Directions:
Beneath this instruction is a listing. Transcribe from it only the stretch from the line with "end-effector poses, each" through the line with "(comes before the", both end lines included, exactly as written.

Given data:
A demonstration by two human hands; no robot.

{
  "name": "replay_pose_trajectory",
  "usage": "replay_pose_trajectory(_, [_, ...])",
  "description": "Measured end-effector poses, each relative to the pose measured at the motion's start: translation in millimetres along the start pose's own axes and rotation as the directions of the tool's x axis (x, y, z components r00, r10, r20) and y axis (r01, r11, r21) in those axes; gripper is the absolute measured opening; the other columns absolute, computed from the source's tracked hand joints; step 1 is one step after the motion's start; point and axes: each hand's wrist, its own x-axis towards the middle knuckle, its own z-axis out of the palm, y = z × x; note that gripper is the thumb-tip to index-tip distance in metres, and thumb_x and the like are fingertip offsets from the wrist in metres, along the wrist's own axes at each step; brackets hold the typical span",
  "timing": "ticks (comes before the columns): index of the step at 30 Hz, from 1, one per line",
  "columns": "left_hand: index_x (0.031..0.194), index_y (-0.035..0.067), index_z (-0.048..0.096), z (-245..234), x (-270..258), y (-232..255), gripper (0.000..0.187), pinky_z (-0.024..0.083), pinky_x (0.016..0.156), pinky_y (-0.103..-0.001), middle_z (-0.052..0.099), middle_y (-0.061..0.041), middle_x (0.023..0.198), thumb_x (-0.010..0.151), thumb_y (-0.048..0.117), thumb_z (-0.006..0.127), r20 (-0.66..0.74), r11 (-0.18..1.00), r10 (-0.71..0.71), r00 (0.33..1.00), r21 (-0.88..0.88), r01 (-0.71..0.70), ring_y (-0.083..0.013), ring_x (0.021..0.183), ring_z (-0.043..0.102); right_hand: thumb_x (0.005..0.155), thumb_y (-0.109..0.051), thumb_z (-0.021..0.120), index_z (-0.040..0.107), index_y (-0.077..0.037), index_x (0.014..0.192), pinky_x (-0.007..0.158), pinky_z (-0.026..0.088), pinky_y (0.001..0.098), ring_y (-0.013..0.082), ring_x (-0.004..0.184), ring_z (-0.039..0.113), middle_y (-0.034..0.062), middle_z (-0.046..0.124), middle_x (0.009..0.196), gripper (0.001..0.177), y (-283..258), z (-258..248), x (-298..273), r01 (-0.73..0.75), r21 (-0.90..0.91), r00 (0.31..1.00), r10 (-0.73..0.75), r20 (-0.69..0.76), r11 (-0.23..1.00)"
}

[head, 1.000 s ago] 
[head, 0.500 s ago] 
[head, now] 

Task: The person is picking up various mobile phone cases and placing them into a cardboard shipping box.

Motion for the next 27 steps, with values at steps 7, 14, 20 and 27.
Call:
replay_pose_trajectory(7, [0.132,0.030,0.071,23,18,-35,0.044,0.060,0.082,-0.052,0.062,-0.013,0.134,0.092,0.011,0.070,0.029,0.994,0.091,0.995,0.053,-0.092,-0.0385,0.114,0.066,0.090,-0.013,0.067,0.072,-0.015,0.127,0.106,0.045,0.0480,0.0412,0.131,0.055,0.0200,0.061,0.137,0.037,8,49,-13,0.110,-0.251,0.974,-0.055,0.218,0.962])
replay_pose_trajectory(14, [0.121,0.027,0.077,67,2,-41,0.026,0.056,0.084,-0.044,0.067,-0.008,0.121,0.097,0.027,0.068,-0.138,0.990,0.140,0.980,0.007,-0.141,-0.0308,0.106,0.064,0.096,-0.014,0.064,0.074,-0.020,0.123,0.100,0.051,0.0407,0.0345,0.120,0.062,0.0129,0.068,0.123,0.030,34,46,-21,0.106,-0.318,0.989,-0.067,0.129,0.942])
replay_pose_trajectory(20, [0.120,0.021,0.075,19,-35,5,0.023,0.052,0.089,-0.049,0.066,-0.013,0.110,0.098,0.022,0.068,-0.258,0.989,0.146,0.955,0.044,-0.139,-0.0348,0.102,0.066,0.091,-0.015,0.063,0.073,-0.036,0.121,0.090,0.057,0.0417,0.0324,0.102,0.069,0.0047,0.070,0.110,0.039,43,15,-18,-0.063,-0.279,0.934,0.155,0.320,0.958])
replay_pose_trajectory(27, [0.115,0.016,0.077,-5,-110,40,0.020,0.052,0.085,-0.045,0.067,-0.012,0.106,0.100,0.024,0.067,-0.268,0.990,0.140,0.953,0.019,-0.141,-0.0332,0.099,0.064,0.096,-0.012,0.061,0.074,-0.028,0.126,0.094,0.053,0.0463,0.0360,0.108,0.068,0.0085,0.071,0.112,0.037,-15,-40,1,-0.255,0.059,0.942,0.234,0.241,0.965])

Your response:
  "description": "Measured end-effector poses, each relative to the pose measured at the motion's start: translation in millimetres along the start pose's own axes and rotation as the directions of the tool's x axis (x, y, z components r00, r10, r20) and y axis (r01, r11, r21) in those axes; gripper is the absolute measured opening; the other columns absolute, computed from the source's tracked hand joints; step 1 is one step after the motion's start; point and axes: each hand's wrist, its own x-axis towards the middle knuckle, its own z-axis out of the palm, y = z × x; note that gripper is the thumb-tip to index-tip distance in metres, and thumb_x and the like are fingertip offsets from the wrist in metres, along the wrist's own axes at each step; brackets hold the typical span",
  "timing": "ticks (comes before the columns): index of the step at 30 Hz, from 1, one per line",

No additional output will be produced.